Tanner is old enough to carry the bowed safety saw, while Mickey drags the tall PVC pole that is marked a measuring stick. Every now and then he attempts to pole vault from one row to another. Olivia is charged with holding the twine that Ted will use to tie the tree to the sleigh he’ll use to haul the tree back to the cashier, who will ply our children with Christmas cookies, candy canes, and warmed cider while I peruse the wreaths on display. Eventually I’ll settle on three: one for the front gate, and two for our doublewide front door.

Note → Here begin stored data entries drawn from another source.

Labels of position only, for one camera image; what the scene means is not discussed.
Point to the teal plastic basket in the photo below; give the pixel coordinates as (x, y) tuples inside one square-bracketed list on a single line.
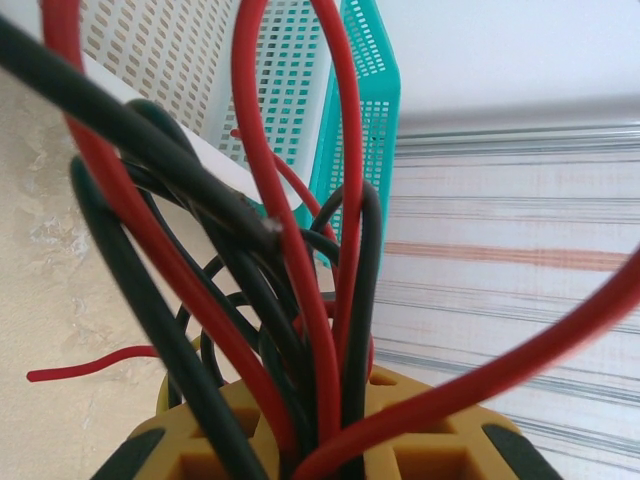
[(380, 75)]

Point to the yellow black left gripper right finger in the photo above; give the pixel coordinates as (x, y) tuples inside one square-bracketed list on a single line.
[(425, 460)]

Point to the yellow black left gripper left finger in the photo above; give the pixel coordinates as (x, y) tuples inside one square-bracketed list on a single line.
[(175, 440)]

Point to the white plastic basket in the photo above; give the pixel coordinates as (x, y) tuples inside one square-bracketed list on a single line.
[(165, 50)]

“Mommy, why not this one . . .or this one?” Olivia loses all sense of discretion when she’s within sniffing distance of gingerbread men.
“No, sweetie. That one is not tall enough, and the other is much too bare on the back side.”

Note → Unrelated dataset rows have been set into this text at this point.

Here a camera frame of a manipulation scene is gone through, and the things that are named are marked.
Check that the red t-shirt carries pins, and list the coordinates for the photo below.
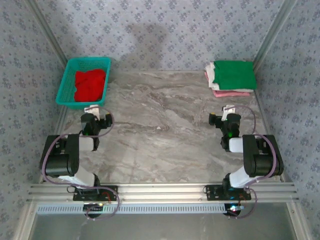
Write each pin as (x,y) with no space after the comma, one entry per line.
(90,85)

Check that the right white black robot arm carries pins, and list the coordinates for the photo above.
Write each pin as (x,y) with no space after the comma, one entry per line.
(262,160)

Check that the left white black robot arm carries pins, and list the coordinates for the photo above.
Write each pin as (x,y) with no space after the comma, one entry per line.
(62,160)

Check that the teal plastic basket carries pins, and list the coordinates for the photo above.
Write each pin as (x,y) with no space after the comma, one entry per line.
(66,95)

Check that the white folded t-shirt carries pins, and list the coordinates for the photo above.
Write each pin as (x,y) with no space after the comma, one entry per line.
(211,75)

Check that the green folded t-shirt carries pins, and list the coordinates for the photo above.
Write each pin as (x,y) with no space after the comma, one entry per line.
(235,75)

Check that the black controller board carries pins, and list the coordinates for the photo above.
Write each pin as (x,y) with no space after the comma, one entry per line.
(93,207)
(233,208)

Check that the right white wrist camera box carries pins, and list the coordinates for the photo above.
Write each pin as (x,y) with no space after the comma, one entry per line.
(230,110)

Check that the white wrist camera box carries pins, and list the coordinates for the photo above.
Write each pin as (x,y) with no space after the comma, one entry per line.
(230,110)
(93,109)

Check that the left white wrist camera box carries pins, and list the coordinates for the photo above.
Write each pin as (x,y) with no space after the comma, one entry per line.
(93,109)

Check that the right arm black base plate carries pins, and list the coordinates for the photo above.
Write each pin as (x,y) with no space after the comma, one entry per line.
(215,193)

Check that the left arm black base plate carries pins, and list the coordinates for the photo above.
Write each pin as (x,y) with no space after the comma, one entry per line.
(85,196)

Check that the aluminium mounting rail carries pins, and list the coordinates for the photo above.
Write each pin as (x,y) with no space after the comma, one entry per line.
(160,191)

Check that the aluminium frame post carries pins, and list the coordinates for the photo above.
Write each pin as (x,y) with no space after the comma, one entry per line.
(46,32)
(275,30)

“Hey, Mom! MOM! OVER HERE!” For this task, Mickey has always had a great sense of focus that consistently leads him to the right tree. When he was younger, it frustrated him to lose to his brother. Ted’s way of mitigating it was to lead our youngest son to a potential winning candidate. Now that Mickey’s developed a connoisseur’s eye, Ted no longer has to do that.
The tree Mickey has spotted for us has all the necessary criteria. Ted whistles for Tanner to trot on over with the saw, but Tanner tries for an end-run. “Wait, wait . . .what about this one over here? It’s hella taller . . .”
Ted looks down at his cell phone, for the time. “Nope, we’ve got to call it a day. Warriors and Lakers tonight, remember?”
“Wait . . . aren’t we going to decorate the tree when we get home?” Mickey’s look is incredulous. We all look up and over at Ted.
He knows he’s outnumbered. He smiles weakly. “Sure! Of course! It’s our tradition, right?”
As we head back to the cashier with our find, I give him a kiss on the cheek. He stops short in order to draw me to him and give me a real kiss, the kind that should melt away any lingering doubts about love and fidelity.
His doubts, not mine.
Are the holidays a happy time for you, or just more added stress to a life that seems already too flustered, too out of control?
If so, have you figured out why that’s the case?